> [REQUIRED ACTION]:
Gather each line in the entries that includes the string "Please".

------------------------------------------------

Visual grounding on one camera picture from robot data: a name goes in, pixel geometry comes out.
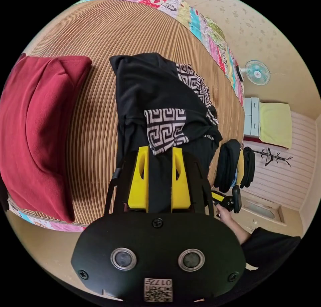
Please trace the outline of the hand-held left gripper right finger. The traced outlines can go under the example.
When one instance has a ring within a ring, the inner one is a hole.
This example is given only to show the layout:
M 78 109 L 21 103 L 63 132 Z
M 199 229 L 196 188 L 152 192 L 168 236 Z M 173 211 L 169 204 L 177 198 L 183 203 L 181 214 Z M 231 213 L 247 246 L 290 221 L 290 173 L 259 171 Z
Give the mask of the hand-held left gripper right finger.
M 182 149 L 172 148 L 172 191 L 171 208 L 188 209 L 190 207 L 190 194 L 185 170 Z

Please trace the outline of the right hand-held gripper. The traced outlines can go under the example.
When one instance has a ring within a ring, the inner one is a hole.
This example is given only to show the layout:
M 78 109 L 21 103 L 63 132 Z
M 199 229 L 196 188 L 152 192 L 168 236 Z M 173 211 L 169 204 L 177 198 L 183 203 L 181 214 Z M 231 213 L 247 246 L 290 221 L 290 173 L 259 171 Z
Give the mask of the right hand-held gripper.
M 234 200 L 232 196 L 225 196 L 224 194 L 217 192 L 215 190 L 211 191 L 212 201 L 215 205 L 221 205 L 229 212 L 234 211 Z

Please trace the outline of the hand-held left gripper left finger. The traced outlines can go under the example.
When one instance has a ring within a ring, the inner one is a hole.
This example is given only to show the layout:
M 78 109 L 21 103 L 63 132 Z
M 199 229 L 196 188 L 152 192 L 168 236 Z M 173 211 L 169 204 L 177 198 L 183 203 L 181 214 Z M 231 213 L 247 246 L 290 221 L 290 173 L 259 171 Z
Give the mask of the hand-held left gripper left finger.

------------------------------------------------

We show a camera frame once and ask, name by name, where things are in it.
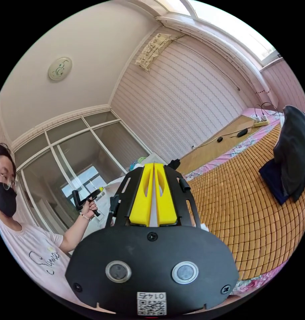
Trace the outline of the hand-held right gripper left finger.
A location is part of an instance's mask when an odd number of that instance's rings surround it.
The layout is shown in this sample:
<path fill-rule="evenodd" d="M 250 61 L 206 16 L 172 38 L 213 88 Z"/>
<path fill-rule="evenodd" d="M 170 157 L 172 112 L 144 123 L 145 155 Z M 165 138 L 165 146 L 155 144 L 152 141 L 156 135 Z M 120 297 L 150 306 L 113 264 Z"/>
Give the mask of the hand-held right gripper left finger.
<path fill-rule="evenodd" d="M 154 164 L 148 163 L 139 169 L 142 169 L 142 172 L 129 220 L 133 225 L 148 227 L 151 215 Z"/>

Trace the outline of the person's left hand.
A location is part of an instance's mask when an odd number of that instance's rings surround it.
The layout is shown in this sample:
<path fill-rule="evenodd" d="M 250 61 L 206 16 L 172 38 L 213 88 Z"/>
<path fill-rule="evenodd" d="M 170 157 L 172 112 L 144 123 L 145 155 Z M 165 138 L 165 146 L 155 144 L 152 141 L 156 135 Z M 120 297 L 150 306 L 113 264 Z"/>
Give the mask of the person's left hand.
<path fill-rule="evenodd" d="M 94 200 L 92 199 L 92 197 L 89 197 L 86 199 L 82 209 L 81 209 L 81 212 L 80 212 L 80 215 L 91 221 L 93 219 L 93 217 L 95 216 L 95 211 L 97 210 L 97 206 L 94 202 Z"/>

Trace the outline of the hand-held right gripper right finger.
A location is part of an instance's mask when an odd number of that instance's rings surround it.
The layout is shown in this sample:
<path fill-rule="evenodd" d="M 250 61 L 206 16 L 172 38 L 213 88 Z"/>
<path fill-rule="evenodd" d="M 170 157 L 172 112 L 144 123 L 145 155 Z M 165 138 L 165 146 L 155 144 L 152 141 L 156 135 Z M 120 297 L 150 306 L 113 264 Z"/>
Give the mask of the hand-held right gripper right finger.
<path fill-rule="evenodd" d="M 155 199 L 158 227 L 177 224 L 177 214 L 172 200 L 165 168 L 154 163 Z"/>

------------------------------------------------

> [ANSWER TO THIS TASK]:
Please trace the outline of the hand-held left gripper right finger. The traced outlines can go under the example.
Please trace the outline of the right hand-held gripper. The traced outlines can go under the example.
Please trace the outline of the hand-held left gripper left finger. The traced outlines can go under the example.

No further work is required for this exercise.